Un altro punto importante è quello che riguarda gli abusi di mercato, con il provvedimento che restringe la portata dell’obbligo di comunicazione nel caso di un processo prolungato (evento a più fasi). “Per quello che riguarda gli emittenti, ed è qui il passaggio fondamentale, nei processi prolungati – come ad esempio l’acquisizione di una partecipazione – va comunicato ora solo l’evento finale, mentre prima andavano comunicate anche le tappe intermedie, come la due diligence o la lettera d’intenti – dice Plattner – Gli emittenti hanno maggior certezza rispetto a quello che devono comunicare, e diminuiscono così gli oneri e i rischi di sanzione, perché spesso CONSOB ha sanzionato per decine di migliaia di euro gli emittenti per non avevano ottemperato alla normativa”.

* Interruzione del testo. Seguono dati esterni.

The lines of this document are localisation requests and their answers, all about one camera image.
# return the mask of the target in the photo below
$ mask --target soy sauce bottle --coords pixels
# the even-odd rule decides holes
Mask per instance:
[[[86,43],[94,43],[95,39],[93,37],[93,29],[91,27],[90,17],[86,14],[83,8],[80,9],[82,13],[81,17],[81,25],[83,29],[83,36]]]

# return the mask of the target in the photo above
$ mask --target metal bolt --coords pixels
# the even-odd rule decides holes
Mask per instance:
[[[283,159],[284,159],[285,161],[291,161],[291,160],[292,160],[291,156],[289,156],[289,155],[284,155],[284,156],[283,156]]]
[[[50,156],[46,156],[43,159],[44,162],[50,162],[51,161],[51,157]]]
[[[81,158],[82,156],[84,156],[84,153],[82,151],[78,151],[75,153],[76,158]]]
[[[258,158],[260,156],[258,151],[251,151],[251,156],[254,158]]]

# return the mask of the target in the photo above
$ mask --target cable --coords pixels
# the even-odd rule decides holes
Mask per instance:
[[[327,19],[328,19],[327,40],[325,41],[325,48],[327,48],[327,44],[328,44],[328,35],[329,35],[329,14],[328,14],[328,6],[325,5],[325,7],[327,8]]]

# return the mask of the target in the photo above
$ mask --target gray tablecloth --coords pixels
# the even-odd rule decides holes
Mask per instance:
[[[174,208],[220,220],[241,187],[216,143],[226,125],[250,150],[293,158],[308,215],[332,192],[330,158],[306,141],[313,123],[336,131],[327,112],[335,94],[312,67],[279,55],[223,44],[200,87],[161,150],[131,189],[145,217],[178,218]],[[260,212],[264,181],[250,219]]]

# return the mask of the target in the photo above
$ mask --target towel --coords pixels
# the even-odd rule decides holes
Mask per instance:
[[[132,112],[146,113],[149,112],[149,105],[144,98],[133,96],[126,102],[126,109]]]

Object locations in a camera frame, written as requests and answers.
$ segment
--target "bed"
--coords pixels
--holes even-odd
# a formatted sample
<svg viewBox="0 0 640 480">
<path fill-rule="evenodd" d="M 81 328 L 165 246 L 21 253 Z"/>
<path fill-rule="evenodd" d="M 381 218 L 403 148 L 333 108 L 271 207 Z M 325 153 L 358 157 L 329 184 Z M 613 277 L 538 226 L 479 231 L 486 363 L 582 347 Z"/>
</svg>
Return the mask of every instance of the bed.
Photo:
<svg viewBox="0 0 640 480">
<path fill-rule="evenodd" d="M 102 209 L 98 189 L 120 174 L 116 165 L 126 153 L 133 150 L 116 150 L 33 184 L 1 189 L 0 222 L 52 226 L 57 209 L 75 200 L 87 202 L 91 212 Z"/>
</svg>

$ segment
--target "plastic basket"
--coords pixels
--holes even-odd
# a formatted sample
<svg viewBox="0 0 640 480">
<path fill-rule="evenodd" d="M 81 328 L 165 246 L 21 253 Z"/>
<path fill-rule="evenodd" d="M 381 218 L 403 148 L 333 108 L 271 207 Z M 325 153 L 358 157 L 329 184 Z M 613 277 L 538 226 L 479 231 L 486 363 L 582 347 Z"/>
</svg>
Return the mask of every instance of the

Per quanto riguarda la direttiva sulle azioni a voto plurimo, il nuovo accordo estende il campo di applicazione per includere, oltre ai mercati di crescita delle PMI (i cosiddetti SME growth markets), qualsiasi altro sistema multilaterale di negoziazione (MTF) che consenta l’ammissione alla negoziazione delle azioni delle PMI. Una possibile futura estensione del campo di applicazione ai mercati regolamentati potrebbe essere inclusa nella clausola di revisione. Inoltre, i co-legislatori hanno concordato di fissare un rapporto di voto massimo (ovvero il valore dei voti per azione che gli azionisti esistenti possono detenere rispetto a quelli che entrano nel mercato), lasciandone il valore alla discrezione degli Stati membri, oppure una restrizione per (la maggior parte ) delle decisioni a maggioranza qualificata dell’assemblea generale. La discrezionalità è stata necessaria per arrivare a un accordo, in quanto – soprattutto dai paesi nordici – erano arrivate opposizioni alla regolamentazione a livello comunitario delle strutture azionario a voto multiplo.

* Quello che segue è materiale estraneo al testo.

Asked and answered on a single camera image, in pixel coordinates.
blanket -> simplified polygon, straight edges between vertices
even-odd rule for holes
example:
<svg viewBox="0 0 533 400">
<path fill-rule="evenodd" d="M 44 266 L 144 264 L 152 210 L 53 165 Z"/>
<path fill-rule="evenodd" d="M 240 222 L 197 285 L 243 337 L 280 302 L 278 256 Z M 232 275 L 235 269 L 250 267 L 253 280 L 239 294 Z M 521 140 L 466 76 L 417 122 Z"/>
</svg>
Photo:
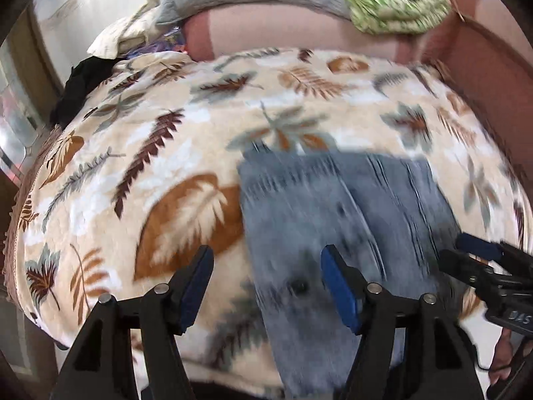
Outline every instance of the blanket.
<svg viewBox="0 0 533 400">
<path fill-rule="evenodd" d="M 195 325 L 177 339 L 186 371 L 280 395 L 239 206 L 237 165 L 251 142 L 423 157 L 462 230 L 532 250 L 515 174 L 426 68 L 308 49 L 210 63 L 155 53 L 118 63 L 36 172 L 13 245 L 25 314 L 70 346 L 101 293 L 142 295 L 208 244 L 214 272 Z M 464 306 L 473 308 L 470 294 Z M 142 388 L 139 332 L 132 345 Z"/>
</svg>

brown leaf print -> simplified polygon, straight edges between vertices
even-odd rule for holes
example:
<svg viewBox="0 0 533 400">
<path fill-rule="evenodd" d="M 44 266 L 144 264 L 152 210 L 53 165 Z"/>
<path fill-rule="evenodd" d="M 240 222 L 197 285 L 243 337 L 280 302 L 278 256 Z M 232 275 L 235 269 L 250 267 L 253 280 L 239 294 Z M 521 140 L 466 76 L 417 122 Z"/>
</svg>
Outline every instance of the brown leaf print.
<svg viewBox="0 0 533 400">
<path fill-rule="evenodd" d="M 455 121 L 447 109 L 439 106 L 436 112 L 444 128 L 446 128 L 446 130 L 453 135 L 457 141 L 468 147 L 474 146 L 476 136 L 475 132 L 466 129 L 459 122 Z"/>
<path fill-rule="evenodd" d="M 95 268 L 101 267 L 104 261 L 99 256 L 102 248 L 94 248 L 82 258 L 73 244 L 70 247 L 74 250 L 78 258 L 78 268 L 70 280 L 70 292 L 73 294 L 72 310 L 75 311 L 76 307 L 78 308 L 76 314 L 78 316 L 78 326 L 81 326 L 92 309 L 89 305 L 89 298 L 96 299 L 102 293 L 109 292 L 108 288 L 98 284 L 100 281 L 107 279 L 109 274 L 101 270 L 92 272 Z"/>
<path fill-rule="evenodd" d="M 117 155 L 113 153 L 111 147 L 108 147 L 105 153 L 94 157 L 92 161 L 80 164 L 78 171 L 74 172 L 68 177 L 65 184 L 61 187 L 59 192 L 55 194 L 54 199 L 49 204 L 41 226 L 43 233 L 46 233 L 46 228 L 48 227 L 50 217 L 57 206 L 63 203 L 74 192 L 79 192 L 85 182 L 92 179 L 96 174 L 98 174 L 98 172 L 101 170 L 101 168 L 104 166 L 104 164 L 108 161 L 109 158 L 120 158 L 122 156 L 124 155 Z"/>
<path fill-rule="evenodd" d="M 138 82 L 144 73 L 145 69 L 142 69 L 139 72 L 129 75 L 127 78 L 119 82 L 115 87 L 109 90 L 109 96 L 122 93 L 124 90 Z"/>
<path fill-rule="evenodd" d="M 332 73 L 367 72 L 368 63 L 363 60 L 355 60 L 352 57 L 341 56 L 328 62 L 328 68 Z"/>
<path fill-rule="evenodd" d="M 477 261 L 489 264 L 489 262 L 485 259 L 482 259 L 477 256 L 473 256 Z M 471 314 L 473 314 L 481 305 L 481 299 L 475 294 L 475 290 L 471 287 L 468 288 L 466 293 L 463 295 L 463 308 L 461 309 L 461 313 L 459 314 L 459 320 L 464 320 Z"/>
<path fill-rule="evenodd" d="M 92 116 L 94 114 L 94 112 L 98 109 L 98 107 L 96 106 L 95 108 L 93 108 L 91 111 L 89 111 L 86 115 L 83 116 L 83 120 L 87 120 L 90 116 Z"/>
<path fill-rule="evenodd" d="M 468 104 L 463 101 L 463 99 L 457 93 L 448 92 L 446 94 L 446 99 L 450 101 L 451 106 L 453 107 L 455 113 L 457 113 L 458 116 L 462 116 L 463 114 L 468 114 L 472 112 Z"/>
<path fill-rule="evenodd" d="M 213 68 L 213 71 L 215 72 L 222 72 L 229 64 L 231 64 L 234 61 L 241 60 L 244 58 L 266 58 L 271 57 L 273 55 L 279 55 L 280 51 L 278 48 L 265 48 L 265 49 L 258 49 L 255 51 L 249 51 L 247 53 L 238 53 L 234 54 L 226 59 L 221 64 L 218 64 Z"/>
<path fill-rule="evenodd" d="M 524 208 L 515 200 L 513 204 L 516 228 L 518 229 L 518 248 L 524 249 Z"/>
<path fill-rule="evenodd" d="M 301 106 L 293 106 L 271 117 L 264 104 L 261 104 L 263 116 L 268 123 L 266 128 L 256 128 L 237 135 L 226 146 L 227 150 L 247 150 L 264 137 L 274 135 L 273 148 L 284 152 L 294 151 L 299 146 L 305 152 L 315 150 L 336 150 L 335 139 L 328 133 L 318 130 L 318 124 L 326 116 L 315 116 L 303 120 L 296 118 L 303 112 Z"/>
<path fill-rule="evenodd" d="M 324 142 L 321 136 L 315 134 L 303 134 L 300 137 L 302 142 L 307 148 L 311 150 L 324 150 L 327 151 L 328 145 Z"/>
<path fill-rule="evenodd" d="M 513 170 L 513 167 L 509 162 L 506 160 L 500 165 L 499 167 L 500 171 L 502 172 L 503 176 L 509 180 L 509 185 L 511 185 L 511 190 L 513 192 L 516 192 L 518 190 L 518 177 L 516 176 L 516 173 Z"/>
<path fill-rule="evenodd" d="M 231 300 L 231 310 L 213 332 L 207 359 L 215 369 L 229 370 L 236 356 L 268 339 L 254 285 L 246 282 L 242 288 L 244 294 Z"/>
<path fill-rule="evenodd" d="M 141 354 L 143 354 L 145 352 L 145 349 L 143 348 L 142 346 L 142 338 L 141 338 L 141 333 L 139 331 L 139 333 L 134 333 L 133 330 L 131 330 L 131 345 L 132 345 L 132 350 L 135 350 Z M 132 354 L 132 360 L 133 362 L 136 364 L 137 363 L 137 358 L 135 358 L 135 355 Z"/>
<path fill-rule="evenodd" d="M 28 198 L 26 199 L 22 207 L 22 211 L 20 212 L 18 228 L 22 227 L 22 231 L 26 231 L 26 229 L 30 225 L 30 222 L 32 222 L 38 216 L 38 213 L 34 213 L 31 210 L 31 195 L 28 195 Z"/>
<path fill-rule="evenodd" d="M 201 86 L 200 90 L 206 91 L 210 90 L 213 92 L 234 92 L 236 90 L 241 90 L 244 85 L 248 82 L 250 79 L 249 75 L 242 75 L 240 77 L 237 77 L 236 79 L 228 79 L 223 82 L 219 82 L 217 84 L 209 84 L 206 86 Z"/>
<path fill-rule="evenodd" d="M 46 162 L 46 169 L 49 171 L 48 177 L 41 185 L 41 188 L 47 183 L 56 180 L 67 168 L 72 158 L 83 147 L 83 138 L 74 135 L 74 131 L 68 134 L 58 143 L 53 155 Z"/>
<path fill-rule="evenodd" d="M 416 66 L 410 66 L 409 70 L 417 78 L 417 80 L 420 81 L 420 84 L 422 84 L 429 93 L 436 97 L 435 92 L 431 89 L 426 77 L 422 74 L 422 72 Z"/>
<path fill-rule="evenodd" d="M 386 125 L 400 132 L 402 144 L 406 149 L 416 149 L 420 145 L 424 152 L 431 152 L 433 140 L 420 105 L 407 106 L 400 102 L 397 114 L 382 114 L 381 119 Z"/>
<path fill-rule="evenodd" d="M 52 288 L 55 284 L 55 275 L 58 272 L 60 252 L 51 253 L 48 244 L 44 244 L 38 261 L 26 261 L 26 281 L 31 293 L 31 299 L 37 312 L 41 312 L 41 303 L 46 300 L 48 294 L 52 295 L 55 304 L 59 308 L 58 299 Z"/>
<path fill-rule="evenodd" d="M 245 86 L 250 84 L 250 81 L 257 75 L 255 71 L 248 71 L 241 74 L 230 73 L 224 75 L 218 81 L 212 84 L 202 84 L 191 88 L 191 94 L 194 95 L 191 103 L 207 100 L 210 103 L 217 102 L 223 99 L 234 97 Z"/>
<path fill-rule="evenodd" d="M 157 72 L 154 76 L 156 84 L 161 84 L 167 81 L 178 81 L 180 78 L 185 78 L 191 72 L 183 69 L 187 66 L 188 62 L 179 62 L 171 64 L 170 66 L 165 63 L 161 63 L 165 68 Z"/>
<path fill-rule="evenodd" d="M 481 219 L 485 230 L 490 225 L 490 207 L 499 208 L 501 206 L 498 196 L 492 185 L 485 178 L 485 171 L 481 165 L 479 170 L 475 170 L 472 158 L 468 156 L 468 183 L 463 193 L 463 204 L 465 212 L 469 213 L 476 202 L 476 195 L 479 200 Z"/>
<path fill-rule="evenodd" d="M 372 79 L 372 86 L 377 92 L 380 92 L 383 96 L 388 97 L 386 93 L 383 92 L 383 87 L 397 86 L 401 84 L 402 82 L 404 82 L 407 78 L 408 78 L 407 74 L 403 72 L 379 73 Z"/>
<path fill-rule="evenodd" d="M 116 103 L 104 104 L 96 110 L 91 110 L 83 118 L 84 120 L 88 117 L 108 117 L 107 120 L 100 123 L 95 134 L 107 129 L 113 123 L 115 123 L 119 118 L 129 116 L 136 108 L 139 106 L 141 99 L 144 97 L 146 92 L 135 93 L 126 98 L 123 98 L 122 95 L 118 96 Z"/>
<path fill-rule="evenodd" d="M 187 266 L 200 245 L 222 254 L 243 235 L 238 185 L 219 188 L 215 174 L 190 177 L 167 192 L 142 228 L 133 280 Z"/>
<path fill-rule="evenodd" d="M 98 87 L 106 86 L 106 85 L 109 84 L 110 82 L 115 81 L 115 78 L 118 77 L 120 74 L 121 74 L 120 72 L 117 72 L 116 74 L 113 74 L 113 75 L 110 76 L 109 78 L 106 78 L 106 79 L 103 80 L 100 84 L 98 84 Z"/>
<path fill-rule="evenodd" d="M 309 58 L 313 55 L 310 49 L 300 49 L 298 51 L 298 60 L 304 63 L 309 63 Z"/>
<path fill-rule="evenodd" d="M 288 70 L 282 70 L 278 75 L 279 84 L 295 93 L 304 96 L 312 94 L 314 97 L 321 96 L 325 100 L 330 97 L 340 96 L 342 92 L 353 89 L 353 86 L 328 81 L 315 74 L 312 70 L 296 66 Z"/>
<path fill-rule="evenodd" d="M 115 213 L 119 219 L 122 217 L 124 200 L 130 192 L 132 182 L 145 169 L 145 164 L 150 164 L 150 158 L 157 156 L 159 148 L 165 146 L 165 140 L 174 137 L 172 131 L 177 130 L 176 126 L 181 124 L 181 118 L 183 117 L 181 111 L 183 111 L 182 108 L 170 111 L 156 119 L 154 129 L 135 155 L 132 163 L 124 173 L 122 181 L 117 185 L 113 200 L 115 200 Z"/>
</svg>

green floral cloth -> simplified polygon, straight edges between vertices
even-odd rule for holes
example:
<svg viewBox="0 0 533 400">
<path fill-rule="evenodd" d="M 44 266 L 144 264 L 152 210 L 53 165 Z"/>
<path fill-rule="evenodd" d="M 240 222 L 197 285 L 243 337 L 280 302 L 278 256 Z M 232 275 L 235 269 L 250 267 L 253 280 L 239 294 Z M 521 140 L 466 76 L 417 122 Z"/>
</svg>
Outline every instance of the green floral cloth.
<svg viewBox="0 0 533 400">
<path fill-rule="evenodd" d="M 346 0 L 353 25 L 365 33 L 424 33 L 451 10 L 450 0 Z"/>
</svg>

black cloth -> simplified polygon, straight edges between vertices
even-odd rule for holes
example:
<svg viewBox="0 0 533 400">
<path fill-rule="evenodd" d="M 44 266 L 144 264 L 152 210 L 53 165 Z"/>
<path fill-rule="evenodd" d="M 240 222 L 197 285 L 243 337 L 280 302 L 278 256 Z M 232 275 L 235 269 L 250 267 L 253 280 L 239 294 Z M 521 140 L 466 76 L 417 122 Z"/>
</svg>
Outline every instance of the black cloth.
<svg viewBox="0 0 533 400">
<path fill-rule="evenodd" d="M 82 109 L 87 95 L 111 76 L 113 66 L 120 60 L 89 57 L 72 68 L 65 92 L 50 114 L 50 124 L 61 125 L 65 129 Z"/>
</svg>

metal screw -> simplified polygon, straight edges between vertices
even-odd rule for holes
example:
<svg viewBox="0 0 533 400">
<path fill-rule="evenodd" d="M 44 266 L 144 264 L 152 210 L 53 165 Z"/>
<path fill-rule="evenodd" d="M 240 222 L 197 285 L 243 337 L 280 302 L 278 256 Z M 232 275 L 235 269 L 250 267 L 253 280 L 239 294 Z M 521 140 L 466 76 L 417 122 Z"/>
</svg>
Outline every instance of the metal screw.
<svg viewBox="0 0 533 400">
<path fill-rule="evenodd" d="M 434 303 L 436 303 L 436 296 L 433 295 L 432 293 L 426 293 L 424 295 L 424 301 L 425 303 L 433 305 Z"/>
<path fill-rule="evenodd" d="M 370 283 L 368 286 L 367 286 L 367 290 L 370 292 L 370 293 L 374 293 L 376 295 L 380 294 L 383 290 L 383 287 L 380 286 L 378 283 Z"/>
<path fill-rule="evenodd" d="M 111 293 L 102 293 L 100 296 L 98 296 L 98 302 L 100 304 L 107 304 L 112 297 L 113 295 Z"/>
<path fill-rule="evenodd" d="M 154 292 L 156 293 L 156 295 L 162 295 L 168 291 L 169 285 L 166 283 L 161 283 L 154 287 Z"/>
</svg>

“Questa norma non solo chiarisce la legittimità di strutture a voto multiplo, ma prevede anche che gli Stati debbano consentirle – spiega Marco Ventoruzzo, presidente di AMF Italia (Associazione Intermediari Mercati Finanziari, ex Assosim) – In altre parole, è una norma autorizzatoria che mette una soglia minima a quello che non si può vietare e, secondo me, prende atto di due cose: prima della quotazione, a condizioni di prevedere alcune protezioni, è possibile accedere a queste strutture per creare una leva azionaria; ma comunque non si può prescindere dal giudizio del mercato, e laddove si decida di adottare queste strutture poi vanno comunque vendute le azioni e creato il flottante”.

Gli operatori italiani sono soddisfatti dell’accordo provvisorio raggiunto a livello europeo – che sarà ora messo a punto e presentato ai rappresentanti degli Stati membri e al Parlamento europeo per approvazione – anche perché si inserisce in una fase di fermento e rivisitazioni delle regole anche in Italia. “La norma europea non rende necessarie modifiche al TUF, ma le rende possibili – dice Ventoruzzo – Il tempismo è comunque buono perché il Ddl Capitali ha colto questi spazi e ha riconosciuto il bisogno di una maggiore flessibilità, e il Listing Act fornisce quindi indicazioni per la prossima revisione del TUF. Il legislatore europeo ha messo dei paletti, ma ha previsto che resti un minimo di libertà comune a tutti gli Stati, cercando di livellare le differenze tra i vari ordinamenti“.

Se alcuni punti del Listing Act rappresentano novità dirompenti, altri non hanno un peso specifico elevato, nonostante la loro natura simbolica. È il caso del “re-bundling” dei pagamenti per la ricerca e l’esecuzione degli ordini. Tra gli effetti dell’introduzione delle disposizioni MiFID II c’era stato infatti il cosiddetto “un-bundling” dei servizi di ricerca finanziaria, nella convinzione che pagare la ricerca attraverso le commissioni di trading fosse una forma di “indebito incentivo”. Secondo molti operatori, il risultato è stato negativo per la produzione di ricerca, soprattutto sulle PMI, con conseguente diminuzione degli intermediari che producono ricerca e un inaridimento della liquidità sui titoli più piccoli.

Quanto emerge dal Listing Act “è sostanzialmente un riconoscimento che l’obbligo di un-bundling ha fatto più danni che benefici, ma è un riconoscimento purtroppo tardivo, con gli stessi intermediari e gestori che si sono organizzati con dei centri di costo e dei profitti interni che rendono difficile fare marcia indietro – dice Ventoruzzo – Non è quindi scontato tornare alla situazione precedente”.